En Groningen no arrancó bien. Jugaba en la Reserva, estaba fuera de peso. Hasta que decidió subir la apuesta: viajó a Barcelona a pedirle a sus futuros suegros que dejaran ir a vivir a su hija a Holanda. Hubo aceptación, el Pistolero hizo el clic y desde entonces no paró de acribillar arqueros sin piedad.

-¿Cómo te pagaste ese primer viaje a Barcelona a los 16 años si no tenías un peso? -le pregunto a Suárez, que viene de ser suplente ante el Getafe y en dos días asombrará al mundo con su tijeretazo ante Arsenal por Champions.
-Cuando a los dos meses de irse, Sofía me dijo que así no aguantaba, hice todo para viajar. Hablé con Daniel Fonseca, que entonces era mi representante, y le pedí por favor que me sacara el pasaje. Después, mi hermano grande me dio 70 dólares, que cambié por 50 euros, y con eso en el bolsillo, arranqué.

-¿En ese primer viaje fuiste a conocer el Camp Nou?
-Estuve con mi novia, paseamos por los lugares turísticos típicos y al Camp Nou lo vi de afuera, no tenía la posibilidad de entrar, tampoco dinero para hacer la visita turística.
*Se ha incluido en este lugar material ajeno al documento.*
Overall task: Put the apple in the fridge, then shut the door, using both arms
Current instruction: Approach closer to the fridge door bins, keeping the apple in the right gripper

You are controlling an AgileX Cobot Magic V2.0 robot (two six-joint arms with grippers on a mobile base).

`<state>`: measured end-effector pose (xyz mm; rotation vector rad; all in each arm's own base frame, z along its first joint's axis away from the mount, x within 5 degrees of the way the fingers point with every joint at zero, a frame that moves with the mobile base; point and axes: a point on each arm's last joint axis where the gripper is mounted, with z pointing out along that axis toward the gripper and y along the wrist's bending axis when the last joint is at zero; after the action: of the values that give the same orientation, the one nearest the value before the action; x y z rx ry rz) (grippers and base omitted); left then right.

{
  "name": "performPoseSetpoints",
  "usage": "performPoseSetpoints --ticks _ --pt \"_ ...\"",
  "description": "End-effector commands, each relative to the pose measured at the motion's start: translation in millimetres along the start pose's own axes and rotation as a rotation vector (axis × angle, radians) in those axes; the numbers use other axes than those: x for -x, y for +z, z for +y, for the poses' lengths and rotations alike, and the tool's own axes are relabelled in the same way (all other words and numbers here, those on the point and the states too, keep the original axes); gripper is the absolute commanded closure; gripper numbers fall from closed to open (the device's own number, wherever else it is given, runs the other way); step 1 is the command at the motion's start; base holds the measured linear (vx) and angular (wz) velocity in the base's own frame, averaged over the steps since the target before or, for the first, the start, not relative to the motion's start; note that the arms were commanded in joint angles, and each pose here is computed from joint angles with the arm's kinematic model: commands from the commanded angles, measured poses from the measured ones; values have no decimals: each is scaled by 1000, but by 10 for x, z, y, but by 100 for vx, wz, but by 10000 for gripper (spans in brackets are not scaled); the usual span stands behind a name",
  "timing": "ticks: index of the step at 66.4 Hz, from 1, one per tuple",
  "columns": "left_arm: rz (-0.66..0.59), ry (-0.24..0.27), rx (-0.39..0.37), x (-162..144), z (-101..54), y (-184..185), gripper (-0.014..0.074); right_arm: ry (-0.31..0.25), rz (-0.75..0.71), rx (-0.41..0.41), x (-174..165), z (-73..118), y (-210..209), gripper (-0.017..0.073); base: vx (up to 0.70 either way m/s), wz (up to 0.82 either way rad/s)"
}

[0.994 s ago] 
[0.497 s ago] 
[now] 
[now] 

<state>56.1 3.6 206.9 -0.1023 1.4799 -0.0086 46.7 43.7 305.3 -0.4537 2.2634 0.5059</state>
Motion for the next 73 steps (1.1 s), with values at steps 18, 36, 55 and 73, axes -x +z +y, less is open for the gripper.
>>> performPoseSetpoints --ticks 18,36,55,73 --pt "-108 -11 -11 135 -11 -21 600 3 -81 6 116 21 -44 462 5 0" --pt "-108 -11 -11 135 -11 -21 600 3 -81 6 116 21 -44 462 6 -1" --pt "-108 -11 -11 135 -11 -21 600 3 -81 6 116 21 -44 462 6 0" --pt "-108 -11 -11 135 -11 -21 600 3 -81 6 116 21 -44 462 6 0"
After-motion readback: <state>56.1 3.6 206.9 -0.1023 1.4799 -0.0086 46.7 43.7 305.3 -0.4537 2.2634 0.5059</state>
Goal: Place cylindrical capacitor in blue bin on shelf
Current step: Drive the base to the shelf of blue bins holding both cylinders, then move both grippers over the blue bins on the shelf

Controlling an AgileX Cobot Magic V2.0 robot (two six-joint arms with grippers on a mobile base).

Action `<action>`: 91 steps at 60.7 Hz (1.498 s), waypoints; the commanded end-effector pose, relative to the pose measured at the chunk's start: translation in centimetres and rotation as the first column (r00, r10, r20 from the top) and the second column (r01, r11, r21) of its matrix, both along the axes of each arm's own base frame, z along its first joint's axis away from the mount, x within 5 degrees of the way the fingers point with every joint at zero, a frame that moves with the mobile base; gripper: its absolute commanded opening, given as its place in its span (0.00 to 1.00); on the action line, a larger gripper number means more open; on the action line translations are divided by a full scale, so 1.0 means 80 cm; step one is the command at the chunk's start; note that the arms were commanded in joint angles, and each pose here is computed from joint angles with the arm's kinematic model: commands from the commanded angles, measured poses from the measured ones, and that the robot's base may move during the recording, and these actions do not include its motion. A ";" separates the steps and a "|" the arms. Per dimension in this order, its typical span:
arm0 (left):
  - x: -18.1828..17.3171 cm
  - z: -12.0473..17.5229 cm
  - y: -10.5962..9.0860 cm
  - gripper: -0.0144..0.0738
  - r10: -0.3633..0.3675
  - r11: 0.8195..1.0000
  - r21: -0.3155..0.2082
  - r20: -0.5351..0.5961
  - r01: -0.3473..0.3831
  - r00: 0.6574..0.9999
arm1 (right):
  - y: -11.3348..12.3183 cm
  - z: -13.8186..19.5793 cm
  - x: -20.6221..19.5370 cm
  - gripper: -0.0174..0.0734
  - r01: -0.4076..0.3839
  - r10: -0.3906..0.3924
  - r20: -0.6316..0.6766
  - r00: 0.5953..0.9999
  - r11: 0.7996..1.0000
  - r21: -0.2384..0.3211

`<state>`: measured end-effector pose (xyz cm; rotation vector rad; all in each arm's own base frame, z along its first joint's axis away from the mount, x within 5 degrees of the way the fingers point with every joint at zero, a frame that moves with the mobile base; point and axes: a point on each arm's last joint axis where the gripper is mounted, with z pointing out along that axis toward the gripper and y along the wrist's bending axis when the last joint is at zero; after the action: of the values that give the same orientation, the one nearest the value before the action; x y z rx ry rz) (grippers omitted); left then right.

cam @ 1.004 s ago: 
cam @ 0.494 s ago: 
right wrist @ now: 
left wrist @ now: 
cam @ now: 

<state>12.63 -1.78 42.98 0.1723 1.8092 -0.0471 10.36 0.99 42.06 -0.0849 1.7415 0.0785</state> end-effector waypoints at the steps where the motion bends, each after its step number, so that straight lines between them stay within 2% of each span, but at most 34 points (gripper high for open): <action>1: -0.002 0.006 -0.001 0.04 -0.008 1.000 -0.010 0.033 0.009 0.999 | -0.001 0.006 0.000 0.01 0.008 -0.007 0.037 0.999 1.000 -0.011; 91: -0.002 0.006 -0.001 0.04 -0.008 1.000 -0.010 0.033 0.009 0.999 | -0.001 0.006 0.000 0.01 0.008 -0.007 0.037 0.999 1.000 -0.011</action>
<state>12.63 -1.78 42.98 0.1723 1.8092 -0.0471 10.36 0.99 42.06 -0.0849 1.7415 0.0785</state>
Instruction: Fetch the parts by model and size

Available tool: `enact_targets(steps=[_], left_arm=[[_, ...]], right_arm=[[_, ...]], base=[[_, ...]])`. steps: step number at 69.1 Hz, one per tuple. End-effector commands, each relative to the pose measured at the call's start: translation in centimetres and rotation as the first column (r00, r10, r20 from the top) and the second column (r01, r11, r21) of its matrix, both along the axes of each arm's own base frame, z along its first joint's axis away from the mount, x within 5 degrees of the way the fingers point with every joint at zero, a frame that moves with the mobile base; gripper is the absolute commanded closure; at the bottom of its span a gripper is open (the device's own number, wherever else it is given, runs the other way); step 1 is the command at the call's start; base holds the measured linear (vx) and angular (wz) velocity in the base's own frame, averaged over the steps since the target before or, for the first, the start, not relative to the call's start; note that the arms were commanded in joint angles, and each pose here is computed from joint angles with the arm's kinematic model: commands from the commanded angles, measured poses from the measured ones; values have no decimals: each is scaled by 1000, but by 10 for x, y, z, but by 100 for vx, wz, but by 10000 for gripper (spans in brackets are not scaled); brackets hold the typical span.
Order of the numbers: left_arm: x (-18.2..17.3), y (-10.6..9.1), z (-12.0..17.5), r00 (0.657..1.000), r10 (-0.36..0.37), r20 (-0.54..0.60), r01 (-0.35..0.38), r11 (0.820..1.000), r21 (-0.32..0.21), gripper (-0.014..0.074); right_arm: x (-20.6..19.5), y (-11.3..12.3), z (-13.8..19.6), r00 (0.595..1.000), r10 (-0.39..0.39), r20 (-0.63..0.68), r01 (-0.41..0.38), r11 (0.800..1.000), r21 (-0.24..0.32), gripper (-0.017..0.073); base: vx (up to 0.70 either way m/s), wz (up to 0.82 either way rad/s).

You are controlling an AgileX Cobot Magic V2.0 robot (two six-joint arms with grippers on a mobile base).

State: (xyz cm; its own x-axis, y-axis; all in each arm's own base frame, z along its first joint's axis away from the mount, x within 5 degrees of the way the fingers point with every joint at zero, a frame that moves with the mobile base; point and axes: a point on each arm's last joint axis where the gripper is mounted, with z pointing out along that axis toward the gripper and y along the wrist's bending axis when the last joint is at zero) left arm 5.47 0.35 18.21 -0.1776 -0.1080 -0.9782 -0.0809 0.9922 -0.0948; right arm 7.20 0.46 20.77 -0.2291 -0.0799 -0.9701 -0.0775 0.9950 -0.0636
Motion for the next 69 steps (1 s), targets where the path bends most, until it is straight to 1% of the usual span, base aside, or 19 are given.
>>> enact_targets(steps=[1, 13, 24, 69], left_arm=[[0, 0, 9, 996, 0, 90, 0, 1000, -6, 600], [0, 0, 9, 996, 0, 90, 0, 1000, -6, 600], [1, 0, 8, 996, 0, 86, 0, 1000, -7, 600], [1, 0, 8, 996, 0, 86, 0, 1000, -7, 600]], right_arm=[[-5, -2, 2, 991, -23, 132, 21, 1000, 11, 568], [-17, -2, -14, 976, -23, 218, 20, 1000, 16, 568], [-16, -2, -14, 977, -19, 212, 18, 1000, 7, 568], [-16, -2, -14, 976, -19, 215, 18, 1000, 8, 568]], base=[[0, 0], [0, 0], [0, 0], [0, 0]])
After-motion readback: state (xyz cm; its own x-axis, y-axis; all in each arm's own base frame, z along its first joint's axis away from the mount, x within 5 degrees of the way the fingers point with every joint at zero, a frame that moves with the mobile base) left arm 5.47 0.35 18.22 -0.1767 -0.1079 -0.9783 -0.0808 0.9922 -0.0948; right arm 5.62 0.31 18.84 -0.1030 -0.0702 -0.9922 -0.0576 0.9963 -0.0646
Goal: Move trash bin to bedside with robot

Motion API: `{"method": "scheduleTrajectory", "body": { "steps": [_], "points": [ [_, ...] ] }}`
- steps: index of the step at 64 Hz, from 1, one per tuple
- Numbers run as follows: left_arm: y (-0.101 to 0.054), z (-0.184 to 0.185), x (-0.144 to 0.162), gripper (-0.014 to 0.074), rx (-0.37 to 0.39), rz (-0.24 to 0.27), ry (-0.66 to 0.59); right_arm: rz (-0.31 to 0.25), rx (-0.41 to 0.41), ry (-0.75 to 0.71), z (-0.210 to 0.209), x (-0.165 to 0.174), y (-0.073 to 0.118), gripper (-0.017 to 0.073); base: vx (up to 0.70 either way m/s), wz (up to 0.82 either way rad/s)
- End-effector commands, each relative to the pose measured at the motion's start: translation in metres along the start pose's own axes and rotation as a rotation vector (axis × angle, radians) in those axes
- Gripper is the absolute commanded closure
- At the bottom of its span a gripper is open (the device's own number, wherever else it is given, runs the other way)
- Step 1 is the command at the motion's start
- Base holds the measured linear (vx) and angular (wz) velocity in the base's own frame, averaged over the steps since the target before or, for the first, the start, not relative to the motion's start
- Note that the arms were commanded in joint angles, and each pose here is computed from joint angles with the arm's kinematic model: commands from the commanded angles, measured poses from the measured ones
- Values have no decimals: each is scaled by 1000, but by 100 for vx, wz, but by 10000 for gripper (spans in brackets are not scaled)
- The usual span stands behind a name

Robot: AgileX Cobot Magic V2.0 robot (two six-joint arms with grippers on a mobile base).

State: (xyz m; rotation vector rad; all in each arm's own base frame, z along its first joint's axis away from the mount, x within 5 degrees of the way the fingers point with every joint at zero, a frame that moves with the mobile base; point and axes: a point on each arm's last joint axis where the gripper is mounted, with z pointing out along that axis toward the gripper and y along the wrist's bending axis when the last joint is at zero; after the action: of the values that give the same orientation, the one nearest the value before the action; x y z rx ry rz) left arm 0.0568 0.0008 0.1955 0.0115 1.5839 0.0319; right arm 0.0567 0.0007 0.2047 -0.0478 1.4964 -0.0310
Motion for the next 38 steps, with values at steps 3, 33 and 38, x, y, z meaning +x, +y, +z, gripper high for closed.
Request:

-¿Y desde esa primera vez te propusiste jugar en el Barça?
-No, lo único que me metí en la cabeza en ese momento fue llegar a Europa para poder ver otra vez a Sofía. Hasta se me cruzó por la cabeza ir a trabajar de cualquier cosa para estar con ella. De mozo, de lo que fuera, incluso dejando el fútbol. Todavía no había debutado en la Primera de Nacional, me estaba yendo bien, mi ilusión era triunfar en el fútbol, pero no era fácil, y yo quería estar con Sofía. Después, cuando empecé a meter goles, vi todo más cercano y comprendí que podía llegar por el fútbol.

-¿Es cierto que cuando podías, te hacías una escapada a ver al Barça?
-Es verdad. Cada vez que coincidía un día de descanso en el Ajax y había partido del Barcelona, aprovechábamos para visitar a la familia de Sofía. Nos gustaba la ciudad, hay muchos restaurantes uruguayos que nos hacían sentir bien. Y de paso conseguía entradas para ver al equipo. Disfrutaba con ese Barcelona.

-¿A quién le pedías entradas?
-A Gabri, que era compañero mío en el Ajax y había jugado muchos años en el Barcelona, o a mi representante.

El representante, aclaramos, ya no era Daniel Fonseca. El representante era (es) Pere Guardiola. Sí, el hermano de Pep. Precisamente, muchos creen que la llegada de Suárez al Barça se demoró por el prurito de Pep de no contratar a un jugador representado por su hermano. Porque le encantaba. De hecho probó con distintos 9 de área a los que luego descartó. Pero el destino de Suárez estaba marcado.

Las estrellas en el cielo
“Al principio no podía creer estar jugando en este club y con estos compañeros. Terminé tomándolo como un premio que me gané por tanto esfuerzo. Es el cuadro al que siempre soñé llegar”, asegura Suárez, y uno podría sospechar de cierta demagogia barata pero Lucho resiste el archivo. “Yo soñaba… y sueño todavía con jugar en el Barcelona”, afirmó en 2008, en el programa Tuya y Mía, en una entrevista en el Centenario.

Le llevó unos años. De Groningen pasó al Ajax, donde fue capitán con 23 años, y en una temporada, la 2009/10, metió más goles que Messi (49 en 48). De allí, por 26,5 millones de euros saltó a Inglaterra, donde se ganó la idolatría absoluta del público del Liverpool y el odio del resto de Inglaterra. Y donde obtuvo la Bota de Oro por ser el máximo artillero de una liga europea, premio compartido con Cristiano (ahora andan en lo mismo). Tras el Mundial de Brasil, y a pesar de las llamadas de Carlo Ancelotti para sumarlo al Real Madrid, el Barcelona ganó la pulseada y pagó 81 millones de euros por sus servicios.